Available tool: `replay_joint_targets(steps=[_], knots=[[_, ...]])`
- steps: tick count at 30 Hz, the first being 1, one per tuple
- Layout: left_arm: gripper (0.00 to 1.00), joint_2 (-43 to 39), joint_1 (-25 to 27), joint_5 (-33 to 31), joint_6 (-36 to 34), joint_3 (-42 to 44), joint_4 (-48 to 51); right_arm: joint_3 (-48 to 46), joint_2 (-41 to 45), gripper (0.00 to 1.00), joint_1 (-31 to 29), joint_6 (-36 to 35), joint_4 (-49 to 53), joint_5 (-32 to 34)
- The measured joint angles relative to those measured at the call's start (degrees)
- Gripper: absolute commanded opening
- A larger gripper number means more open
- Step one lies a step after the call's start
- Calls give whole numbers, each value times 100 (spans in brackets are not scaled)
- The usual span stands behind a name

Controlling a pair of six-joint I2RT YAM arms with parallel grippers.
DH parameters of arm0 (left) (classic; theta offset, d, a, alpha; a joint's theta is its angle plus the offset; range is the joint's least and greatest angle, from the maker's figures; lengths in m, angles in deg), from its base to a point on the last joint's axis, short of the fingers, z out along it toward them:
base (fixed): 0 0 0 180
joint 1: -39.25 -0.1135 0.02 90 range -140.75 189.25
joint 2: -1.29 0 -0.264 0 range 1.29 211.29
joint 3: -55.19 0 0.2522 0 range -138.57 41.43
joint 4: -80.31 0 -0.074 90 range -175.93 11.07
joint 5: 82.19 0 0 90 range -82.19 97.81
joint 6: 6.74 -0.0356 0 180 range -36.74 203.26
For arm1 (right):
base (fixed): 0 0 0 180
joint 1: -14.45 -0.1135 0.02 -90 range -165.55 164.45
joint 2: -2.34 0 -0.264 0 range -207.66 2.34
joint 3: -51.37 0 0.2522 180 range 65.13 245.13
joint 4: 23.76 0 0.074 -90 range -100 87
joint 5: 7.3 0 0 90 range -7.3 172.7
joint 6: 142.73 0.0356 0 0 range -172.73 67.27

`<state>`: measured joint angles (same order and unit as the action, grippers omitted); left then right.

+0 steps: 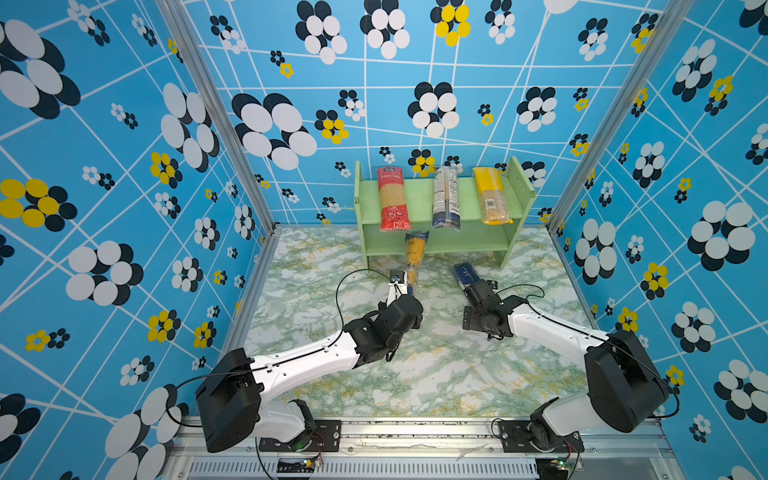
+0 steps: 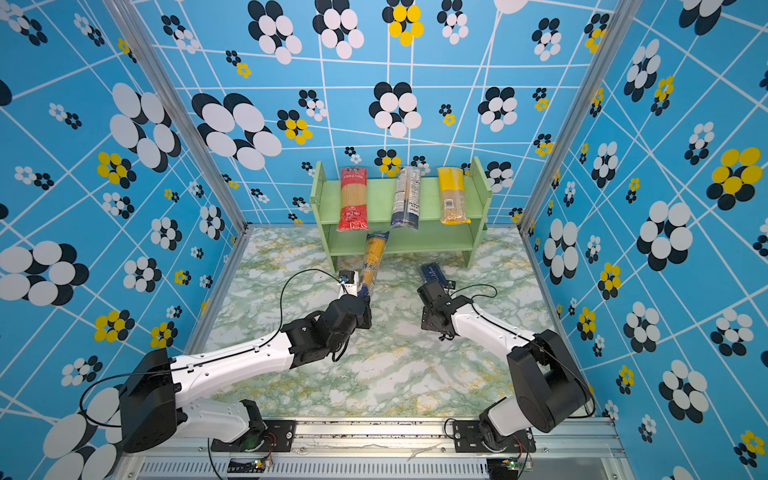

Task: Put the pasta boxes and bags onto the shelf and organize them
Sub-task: 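Carry the Anko bag with the left gripper toward the shelf's lower tier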

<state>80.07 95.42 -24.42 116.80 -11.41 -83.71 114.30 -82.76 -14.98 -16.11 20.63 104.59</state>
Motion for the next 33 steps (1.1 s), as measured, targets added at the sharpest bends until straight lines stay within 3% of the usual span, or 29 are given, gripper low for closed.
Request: replay_joint_targets(steps=[33], knots=[[0, 2138, -743, 138, -791, -1982, -356, -157, 107, 95, 0, 0, -98, -24]])
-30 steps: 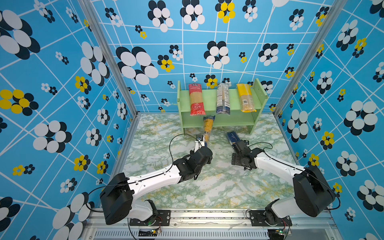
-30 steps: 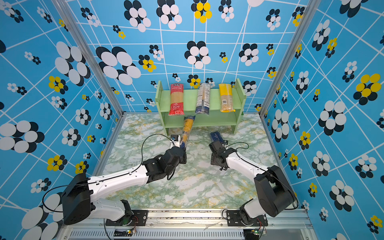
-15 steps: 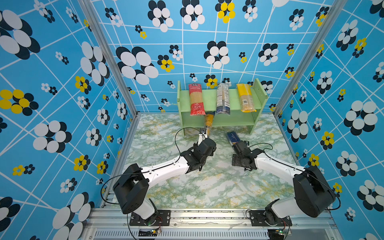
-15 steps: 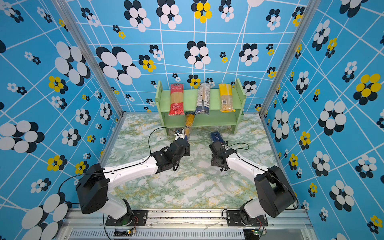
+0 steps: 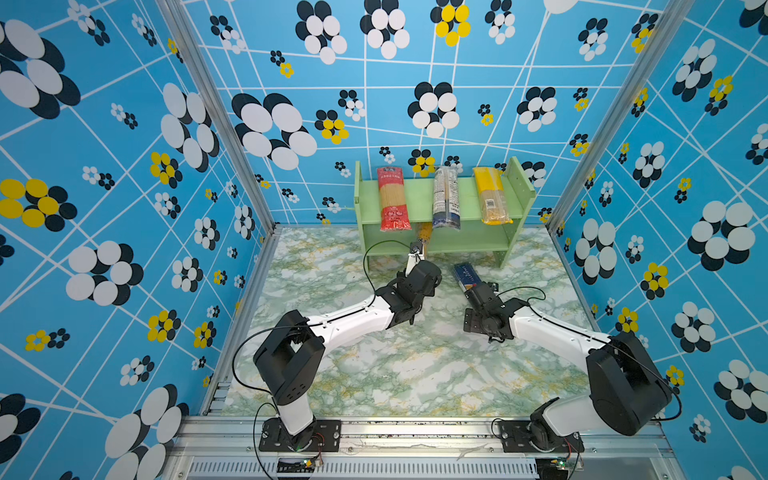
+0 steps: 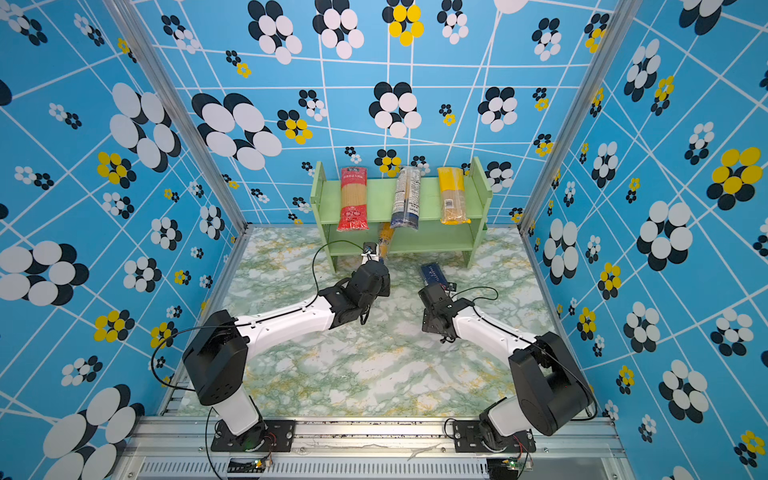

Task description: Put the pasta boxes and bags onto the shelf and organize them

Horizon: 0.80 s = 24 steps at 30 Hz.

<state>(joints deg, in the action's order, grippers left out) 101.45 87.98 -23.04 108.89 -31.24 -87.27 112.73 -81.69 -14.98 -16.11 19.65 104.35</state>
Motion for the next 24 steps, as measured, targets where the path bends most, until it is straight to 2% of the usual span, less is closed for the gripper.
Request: replay_joint_targets(steps=[12, 24], knots=[[0, 461, -74, -101, -175, -444, -44, -101, 588, 94, 0, -2, 9, -35], [0, 850, -179, -522, -323, -861, -42, -203, 872, 94, 0, -85, 149, -105]])
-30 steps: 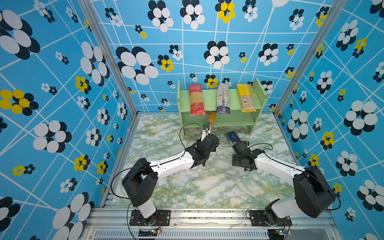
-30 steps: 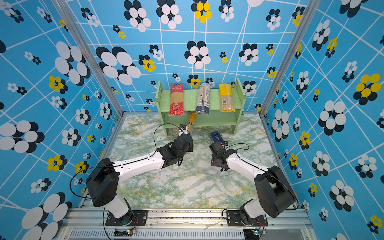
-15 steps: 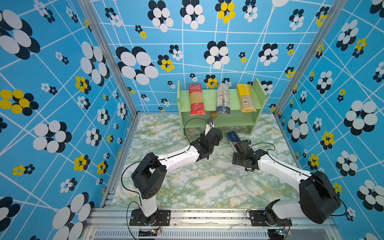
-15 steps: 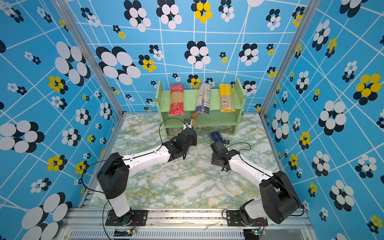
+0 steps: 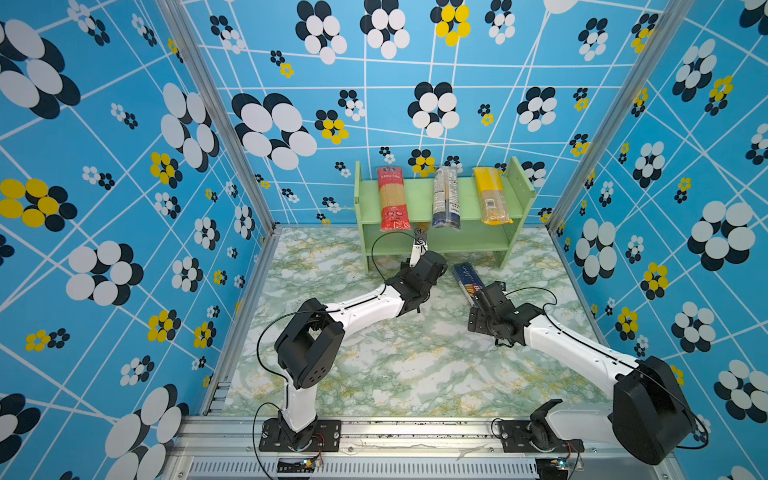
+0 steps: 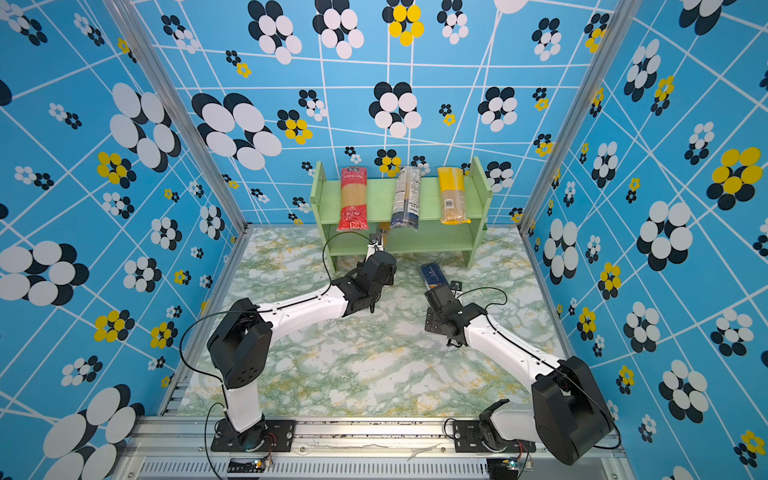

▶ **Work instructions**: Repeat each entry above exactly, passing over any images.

▶ **Result of the task**:
Available tool: `replay_joint_targets(steps=[_], knots=[[_, ...]])`
- steps: tick count at 30 Hz, the first being 1, one per tuple
- Layout: left_arm: gripper (0.00 to 1.00), joint_2 (-43 to 39), joint_1 (-25 to 27), joint_5 (-33 to 31), joint_6 (-36 to 34), joint_3 (-42 to 44), joint_4 (-48 to 51); right_arm: joint_3 (-48 to 46), joint_2 (-41 to 45), gripper (0.00 to 1.00), joint_1 (-31 to 29), joint_6 (-36 to 35), joint_4 (-49 to 53), joint_5 (-32 to 34)
- The measured joint angles relative to those measured at the call's start (degrees)
- Gripper: absolute commanded opening
- A larger gripper number means more open
- Step one lies a step after the call's start
- Calls give whole numbers, each value times 100 (spans in brackets are not scaled)
- The usual span stands behind a name

Controlling a pair of six-joint I2RT YAM arms with parallel grippers.
DH parameters of arm0 (left) (classic; theta offset, d, a, alpha; a joint's theta is its angle plus the offset; range is the joint's least and greatest angle, from the maker's figures; lengths in m, angles in deg), from its base to a point on the last joint's axis, short of the fingers, z out along it toward them:
base (fixed): 0 0 0 180
joint 1: -39.25 -0.1135 0.02 90 range -140.75 189.25
joint 2: -1.29 0 -0.264 0 range 1.29 211.29
joint 3: -55.19 0 0.2522 0 range -138.57 41.43
joint 4: -80.31 0 -0.074 90 range -175.93 11.07
joint 5: 82.19 0 0 90 range -82.19 97.81
joint 6: 6.74 -0.0356 0 180 range -36.74 203.26
For arm1 (right):
base (fixed): 0 0 0 180
joint 1: -14.45 -0.1135 0.02 -90 range -165.55 164.45
joint 2: -2.34 0 -0.264 0 range -207.66 2.34
joint 3: -51.37 0 0.2522 180 range 65.13 245.13
joint 4: 23.76 0 0.074 -90 range -100 87
joint 5: 7.3 0 0 90 range -7.3 172.7
joint 6: 142.73 0.0356 0 0 range -172.73 67.27

`<state>`: measured joint angles (same order and unit as the action, grippers omitted); left then right.

+0 steps: 
+0 steps: 

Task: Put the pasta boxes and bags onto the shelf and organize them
Sub-task: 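Carry the Anko bag with the left gripper toward the shelf's lower tier
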
<state>80.07 95.42 -24.42 116.80 -11.41 -83.71 114.30 -82.76 -14.98 -16.11 20.63 104.59</state>
Motion for the next 33 steps (1.1 s), as measured, targets added at the sharpest bends until straight lines stay within 3% of the usual span, or 29 are given, gripper low for closed.
Request: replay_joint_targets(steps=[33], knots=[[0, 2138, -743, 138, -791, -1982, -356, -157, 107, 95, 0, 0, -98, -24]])
-30 steps: 
-30 steps: 
-15 steps: 
-15 steps: 
+0 steps: 
+0 steps: 

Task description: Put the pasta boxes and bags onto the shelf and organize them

Horizon: 0.80 s = 24 steps at 30 Hz.

<state>(joints deg, in the action's order, grippers left out) 101.45 87.98 -23.04 108.89 -31.24 -87.27 112.73 -81.69 -14.98 -16.11 19.65 104.35</state>
Motion for the next 24 steps, as measured, targets where the path bends most, until it is straight to 2% of the usual span, less is closed for the gripper.
Request: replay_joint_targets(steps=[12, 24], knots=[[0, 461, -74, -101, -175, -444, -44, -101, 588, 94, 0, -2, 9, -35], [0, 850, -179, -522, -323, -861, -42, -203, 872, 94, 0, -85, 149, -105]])
-30 steps: 
-30 steps: 
-15 steps: 
-15 steps: 
+0 steps: 
+0 steps: 

The response to this exercise is finished.